第１図ｄコこの発明に係る話者照合を実施するだめの話
者照合システムを示すブロック図、第２図い）は同話者
照合システムに用いるｉＤカードに含まれるメモリーの
記憶領域を示す図、第２図（１３）は同話者照合システ
ムの計算機４に含まれるメモリーの記憶領域を示す図、
第３図は同話者照合システムにおける照合処理を示すフ
ローチャートである０１・・・マイクロフォン、　　４・・・計算機、６・・
・読取書込装置。出願人　　立石電機株式会社代理人　弁理士　小森　久夫Figure 1 (d) is a block diagram showing a speaker verification system for carrying out speaker verification according to the present invention, and Figure 2 (d) shows the storage area of the memory included in the ID card used in the speaker verification system. Figure 2 (13) is a diagram showing the storage area of the memory included in the computer 4 of the co-speaker verification system.
FIG. 3 is a flowchart showing the matching process in the co-speaker matching system.0 1...Microphone, 4...Computer, 6...
・Reading/writing device. Applicant Tateishi Electric Co., Ltd. Agent Patent Attorney Hisao Komori

Claims

【特許請求の範囲】[Claims]

（１）話者の特徴ベクトルから決まる標準ベクトル表、
未知サンプルの特徴ベクトルとから求めた共分散行列の
重み付き距離により話者照合を行う方法において、照合
のたびに照合された特徴ベクトルを記憶していき、記憶
した特徴ベクトルの数が特徴ベクトルの次元数を超えて
いないときは所定の共分散行列を用いて話者照合を行い
、記憶した特徴ベク）／しの数が前記次元数に達したと
き、記憶した特徴ベクトルより求まる共分散行列を用い
て話者照合を行い、更に記憶した特徴ベクトルの数が前
記次元数に達した後の照合時においては、既に記憶され
ている最も古い特徴ベクトルを消去するとともに照合さ
れた特徴ベクトルを記憶し、そのとき記憶されている特
徴ベクトルより求まる共分散行列によって次回の話者照
合を行う話者照合方法。

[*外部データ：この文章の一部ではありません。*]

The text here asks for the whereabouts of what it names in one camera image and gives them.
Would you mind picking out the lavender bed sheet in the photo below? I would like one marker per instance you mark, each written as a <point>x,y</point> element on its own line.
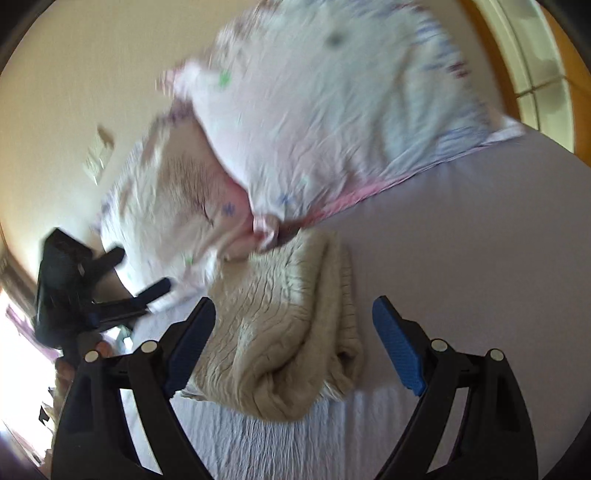
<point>489,251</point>

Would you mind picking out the wooden wardrobe with glass panels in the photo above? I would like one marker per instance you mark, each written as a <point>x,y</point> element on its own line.
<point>542,78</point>

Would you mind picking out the cream cable-knit sweater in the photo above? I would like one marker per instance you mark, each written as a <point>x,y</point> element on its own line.
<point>285,334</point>

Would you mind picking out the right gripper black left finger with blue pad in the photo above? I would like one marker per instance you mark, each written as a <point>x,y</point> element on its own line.
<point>93,440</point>

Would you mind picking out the white wall light switch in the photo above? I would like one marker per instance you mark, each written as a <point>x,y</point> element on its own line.
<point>98,154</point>

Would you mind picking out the pink floral right pillow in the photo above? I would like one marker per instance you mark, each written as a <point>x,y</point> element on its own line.
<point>312,106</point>

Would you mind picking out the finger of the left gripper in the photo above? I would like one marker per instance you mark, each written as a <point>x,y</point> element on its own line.
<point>100,266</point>
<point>121,311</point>

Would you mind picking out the person's left hand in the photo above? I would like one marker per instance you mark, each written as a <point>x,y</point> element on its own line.
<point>65,370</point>

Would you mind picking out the pink tree-print left pillow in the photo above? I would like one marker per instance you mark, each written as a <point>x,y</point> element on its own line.
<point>175,211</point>

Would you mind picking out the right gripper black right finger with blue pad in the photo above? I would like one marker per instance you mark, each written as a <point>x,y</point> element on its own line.
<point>471,419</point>

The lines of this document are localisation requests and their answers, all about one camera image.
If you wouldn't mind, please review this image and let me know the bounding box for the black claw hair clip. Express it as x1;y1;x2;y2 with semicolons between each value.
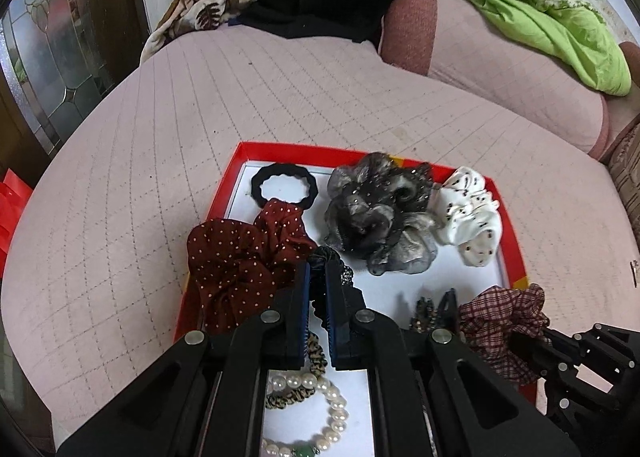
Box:
409;288;459;333

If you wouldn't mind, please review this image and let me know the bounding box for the red plaid scrunchie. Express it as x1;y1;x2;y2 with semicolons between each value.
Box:
458;284;550;385

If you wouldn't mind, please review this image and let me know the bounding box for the white pearl bracelet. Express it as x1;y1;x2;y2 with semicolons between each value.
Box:
260;369;350;457

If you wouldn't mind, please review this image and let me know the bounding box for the leopard print hair tie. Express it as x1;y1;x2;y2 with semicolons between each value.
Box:
263;330;329;412

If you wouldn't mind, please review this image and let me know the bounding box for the red polka dot scrunchie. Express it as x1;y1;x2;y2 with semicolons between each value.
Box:
186;198;317;336

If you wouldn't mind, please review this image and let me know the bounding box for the white dotted scrunchie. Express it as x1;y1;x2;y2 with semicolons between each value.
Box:
430;166;503;267

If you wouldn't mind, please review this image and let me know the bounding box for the black sheer dotted scrunchie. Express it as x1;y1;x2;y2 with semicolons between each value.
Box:
324;152;438;276

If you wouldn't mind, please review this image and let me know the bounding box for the black wavy hair tie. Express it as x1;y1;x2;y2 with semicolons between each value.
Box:
249;162;320;210

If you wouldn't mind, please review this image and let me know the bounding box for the black metal hair clip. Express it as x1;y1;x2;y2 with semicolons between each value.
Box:
629;260;640;288

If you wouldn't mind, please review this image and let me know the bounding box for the red box with white interior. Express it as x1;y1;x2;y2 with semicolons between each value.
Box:
175;142;529;456

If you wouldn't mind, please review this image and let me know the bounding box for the striped beige cushion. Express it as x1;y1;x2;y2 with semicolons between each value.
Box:
608;124;640;240

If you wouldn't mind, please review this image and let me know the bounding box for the red bag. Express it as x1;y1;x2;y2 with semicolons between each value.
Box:
0;170;32;276

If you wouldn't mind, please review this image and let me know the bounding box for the pink quilted bolster pillow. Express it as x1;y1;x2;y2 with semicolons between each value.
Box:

(1) Standard vector table determined from speaker feature vectors,
In a method of speaker matching using a weighted distance of a covariance matrix obtained from the feature vector of an unknown sample, the feature vectors matched each time are memorized, and the number of memorized feature vectors increases as the number of feature vectors increases. If the number of dimensions is not exceeded, speaker matching is performed using a predetermined covariance matrix, and when the number of stored feature vectors When the number of stored feature vectors reaches the number of dimensions, the oldest feature vector already stored is deleted and the matched feature vector is stored. , a speaker matching method in which the next speaker matching is performed using a covariance matrix determined from the feature vectors stored at that time.